An exceptional value selection
Shares in telecoms colossus BT Group have endured tremendous weakness in recent months, the stock having conceded 9% since hitting February’s record high of 418.1p. This depreciation has left the company dealing on a P/E multiple of 13.2 for 2014, levels which I believe represent terrific value given its stellar record of earnings growth and enviable expansion prospects.
BT has invested heavily in its fibre network to boost broadband demand, and its multi-year scheme is undoubtedly paying dividends. During October-December the firm secured around four-fifths of all new broadband additions, and this figure is likely to head higher as its fibre-laying programme chugs along — BT is looking to have 90% of the UK connected to its network eventually, up from around two-thirds at present.
The firm’s television operations are also making significant headway, and BT confirmed last month that it plans to offer its broadband customers free access to its sports channels for a second consecutive year, not a huge surprise given the undoubted success of this strategy. Five million homes now subscribe to BT Sport, making it “one of the fastest growing TV services ever launched in the UK.”

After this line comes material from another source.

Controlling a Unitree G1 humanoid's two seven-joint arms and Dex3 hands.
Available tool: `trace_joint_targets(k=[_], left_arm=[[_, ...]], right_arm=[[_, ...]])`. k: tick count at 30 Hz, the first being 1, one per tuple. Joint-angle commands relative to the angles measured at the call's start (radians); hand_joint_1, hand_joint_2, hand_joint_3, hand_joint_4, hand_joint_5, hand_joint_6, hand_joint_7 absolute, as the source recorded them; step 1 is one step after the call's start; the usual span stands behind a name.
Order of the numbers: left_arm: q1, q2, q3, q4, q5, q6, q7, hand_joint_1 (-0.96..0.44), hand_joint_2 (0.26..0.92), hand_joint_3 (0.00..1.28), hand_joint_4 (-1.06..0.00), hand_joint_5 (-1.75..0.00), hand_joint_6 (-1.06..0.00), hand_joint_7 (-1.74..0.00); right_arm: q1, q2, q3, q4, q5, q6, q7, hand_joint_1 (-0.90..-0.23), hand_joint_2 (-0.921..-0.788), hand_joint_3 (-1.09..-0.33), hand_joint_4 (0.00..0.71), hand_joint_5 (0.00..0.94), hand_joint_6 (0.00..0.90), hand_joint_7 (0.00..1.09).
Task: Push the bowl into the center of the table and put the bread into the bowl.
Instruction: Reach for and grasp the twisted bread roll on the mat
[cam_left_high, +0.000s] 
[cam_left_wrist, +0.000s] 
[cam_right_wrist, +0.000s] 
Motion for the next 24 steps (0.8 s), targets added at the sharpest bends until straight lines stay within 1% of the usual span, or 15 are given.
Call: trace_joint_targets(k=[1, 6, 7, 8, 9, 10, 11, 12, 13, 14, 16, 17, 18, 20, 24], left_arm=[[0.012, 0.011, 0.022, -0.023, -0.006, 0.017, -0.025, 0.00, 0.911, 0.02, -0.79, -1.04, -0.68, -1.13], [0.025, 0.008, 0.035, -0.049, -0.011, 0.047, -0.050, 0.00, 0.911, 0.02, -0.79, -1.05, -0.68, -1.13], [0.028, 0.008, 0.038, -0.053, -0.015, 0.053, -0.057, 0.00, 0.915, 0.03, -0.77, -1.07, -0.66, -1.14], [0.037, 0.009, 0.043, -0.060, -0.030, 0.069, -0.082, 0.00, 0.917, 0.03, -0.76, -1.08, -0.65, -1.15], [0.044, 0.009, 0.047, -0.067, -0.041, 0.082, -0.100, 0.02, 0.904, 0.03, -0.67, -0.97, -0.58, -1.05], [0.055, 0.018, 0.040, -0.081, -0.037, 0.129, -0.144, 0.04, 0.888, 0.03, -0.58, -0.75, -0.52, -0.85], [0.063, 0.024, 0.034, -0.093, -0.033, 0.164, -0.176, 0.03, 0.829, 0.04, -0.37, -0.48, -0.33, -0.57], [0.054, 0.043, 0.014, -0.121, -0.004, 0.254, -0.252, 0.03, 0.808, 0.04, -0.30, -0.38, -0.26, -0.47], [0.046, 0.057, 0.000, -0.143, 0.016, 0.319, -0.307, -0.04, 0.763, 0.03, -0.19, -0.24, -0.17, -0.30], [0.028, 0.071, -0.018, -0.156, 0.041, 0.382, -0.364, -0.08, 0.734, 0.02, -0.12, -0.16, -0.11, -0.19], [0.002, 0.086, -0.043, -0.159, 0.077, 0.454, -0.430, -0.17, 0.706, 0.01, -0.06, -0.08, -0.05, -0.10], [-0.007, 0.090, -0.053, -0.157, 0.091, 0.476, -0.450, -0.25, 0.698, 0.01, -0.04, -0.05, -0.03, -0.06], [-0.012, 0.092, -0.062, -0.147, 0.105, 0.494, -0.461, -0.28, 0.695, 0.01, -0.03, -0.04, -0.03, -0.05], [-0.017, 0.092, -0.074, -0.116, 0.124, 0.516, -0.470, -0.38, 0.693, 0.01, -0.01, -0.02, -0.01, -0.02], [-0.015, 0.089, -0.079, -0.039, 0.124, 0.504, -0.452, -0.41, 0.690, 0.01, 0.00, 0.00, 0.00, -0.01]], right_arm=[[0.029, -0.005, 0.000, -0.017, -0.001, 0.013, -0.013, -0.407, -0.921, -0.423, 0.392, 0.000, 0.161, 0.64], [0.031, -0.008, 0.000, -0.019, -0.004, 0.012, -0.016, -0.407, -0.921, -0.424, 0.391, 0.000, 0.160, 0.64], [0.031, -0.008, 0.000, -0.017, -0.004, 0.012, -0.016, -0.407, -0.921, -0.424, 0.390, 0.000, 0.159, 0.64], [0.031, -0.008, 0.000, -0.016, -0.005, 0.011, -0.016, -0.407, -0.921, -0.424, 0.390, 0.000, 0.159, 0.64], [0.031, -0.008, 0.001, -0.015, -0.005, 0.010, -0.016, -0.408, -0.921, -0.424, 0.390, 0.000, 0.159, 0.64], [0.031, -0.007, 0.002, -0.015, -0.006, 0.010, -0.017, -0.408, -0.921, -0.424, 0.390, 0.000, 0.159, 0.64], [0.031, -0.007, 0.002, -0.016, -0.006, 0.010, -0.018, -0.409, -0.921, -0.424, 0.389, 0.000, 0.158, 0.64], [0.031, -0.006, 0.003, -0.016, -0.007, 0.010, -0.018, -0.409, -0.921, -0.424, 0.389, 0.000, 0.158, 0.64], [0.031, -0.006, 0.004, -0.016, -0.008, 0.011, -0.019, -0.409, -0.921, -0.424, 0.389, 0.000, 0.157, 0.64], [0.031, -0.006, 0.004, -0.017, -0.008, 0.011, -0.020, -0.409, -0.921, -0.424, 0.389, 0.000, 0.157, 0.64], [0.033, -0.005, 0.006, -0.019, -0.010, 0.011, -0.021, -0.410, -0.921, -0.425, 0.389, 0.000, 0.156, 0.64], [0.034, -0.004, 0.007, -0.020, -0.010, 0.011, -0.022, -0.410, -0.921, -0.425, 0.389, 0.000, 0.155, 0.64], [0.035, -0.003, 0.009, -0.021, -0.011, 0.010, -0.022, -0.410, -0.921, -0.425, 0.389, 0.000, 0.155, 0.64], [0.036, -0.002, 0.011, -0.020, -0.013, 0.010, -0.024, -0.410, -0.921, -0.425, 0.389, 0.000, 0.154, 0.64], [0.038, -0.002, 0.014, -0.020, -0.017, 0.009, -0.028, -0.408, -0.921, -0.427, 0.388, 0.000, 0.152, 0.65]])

BT has thrown plenty of capital at taking on sports behemoth British Sky Broadcasting, securing the rights to show top-flight football across Europe as well as other flagship sporting tournaments from Aviva Premiership rugby union through to Ultimate Fighting Championship cage fighting.
Having shelled out almost £900m for exclusive live rights to UEFA Champions League and Europa League football from 2015-2018, BT is now expected to up the stakes in the battle to build its rights to the FA Premier League, a strategy which could deliver a hammerblow to Sky’s stranglehold on sports broadcasting in the UK.
City analysts expect BT to record earnings growth of 3% this year, a figure which creates the aforementioned earnings multiple of 13.2. And current forecasts point to an additional 8% expansion in 2015, a scenario which drives the P/E multiple still lower to 12.2.
The telecoms play has shown that it has both the nous and the financial clout to succeed in the ‘triple-play’ services sector across the telephone, broadband and telephone spaces. In my opinion the company is in terrific shape to experience solid earnings growth in coming years.